I understand that sentiment.  I have my own demons of resentment and trauma, violation and hate.  But it should be a daily struggle.  The stories are complex.  Our ancestors continue to live.  I remember his kindness, his protection, his allowing me to live as one of his family.  This wasn’t the case for some of my Black-Japanese friends whom I knew.  Some of my mother’s friends were ex-communicated from their homes and families and lived meager existences trying to provide for themselves and their child or children.  In some cases, they killed their children and then themselves because it was too unbearable.  Shall we continue to punish?
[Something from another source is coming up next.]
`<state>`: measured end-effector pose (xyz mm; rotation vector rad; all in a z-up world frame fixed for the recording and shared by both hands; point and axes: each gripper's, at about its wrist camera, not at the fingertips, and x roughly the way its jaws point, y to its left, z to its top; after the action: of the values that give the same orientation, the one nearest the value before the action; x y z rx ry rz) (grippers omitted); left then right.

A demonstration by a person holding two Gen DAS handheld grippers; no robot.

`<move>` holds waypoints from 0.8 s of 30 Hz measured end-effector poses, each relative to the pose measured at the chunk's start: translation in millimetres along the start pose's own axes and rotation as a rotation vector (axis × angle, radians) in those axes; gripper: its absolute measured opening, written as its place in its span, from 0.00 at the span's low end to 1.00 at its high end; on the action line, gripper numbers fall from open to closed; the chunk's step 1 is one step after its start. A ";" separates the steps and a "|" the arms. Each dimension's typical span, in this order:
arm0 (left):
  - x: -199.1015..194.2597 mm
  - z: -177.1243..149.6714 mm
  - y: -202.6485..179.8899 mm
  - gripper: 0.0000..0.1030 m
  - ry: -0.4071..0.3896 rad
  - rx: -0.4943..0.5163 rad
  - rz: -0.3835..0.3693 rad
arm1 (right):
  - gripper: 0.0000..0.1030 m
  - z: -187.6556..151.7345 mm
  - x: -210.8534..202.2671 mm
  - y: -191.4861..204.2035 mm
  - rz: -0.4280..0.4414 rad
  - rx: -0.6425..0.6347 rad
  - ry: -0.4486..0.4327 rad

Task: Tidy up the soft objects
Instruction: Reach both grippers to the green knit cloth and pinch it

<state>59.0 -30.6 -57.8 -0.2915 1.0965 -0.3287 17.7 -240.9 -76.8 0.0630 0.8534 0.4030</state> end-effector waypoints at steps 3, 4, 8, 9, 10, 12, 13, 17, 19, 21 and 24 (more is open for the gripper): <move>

And before those of you reading this go off on the Japanese culture as racist, I want you to know that when my mother and I moved with Dad to the U.S., it was almost as bad.  I received violence and exclusion here as well.  However, there were more people who did not participate, and more teachers that protected.  America was not a country that lost the war and resented the enemies’ face.    The residues of anti-Japanese, anti-Asian racism continued, while the anti-Black attitudes were the most violent and continuing today in various different forms.

How can we see each other, really see each other, WITH OUR HISTORIES, yet not succumb to the trauma that overwhelms us, and perhaps guides us to hate.  It is too much, perhaps.  But I think one way, is to heal.  To allow the ugliness so it will not fester and become a part of identity.  We must express, then move to shift.  Tenderly and strongly.  With insistence for ourselves.  Then, perhaps, we may be good for others.  Others need us.  They go through similar issues.  Otherwise, we can let the world become a cesspool of hatreds.  Can we not see the effects of silence, forgetting, ignoring, refusing, and fear?

Ojiichan, thank you.  You protected me and your daughter.  You did not agree with your own countrymen.  You felt bad about your participation in the imperial Japanese project, yet it continued the family legacy.  It is a legacy of wealth and power status, yet provided for your children.  You were compassionate with all that you came in contact with, although quite paternal.  You, like everyone, are human.

Ojiichan, thank you.  You are here with us.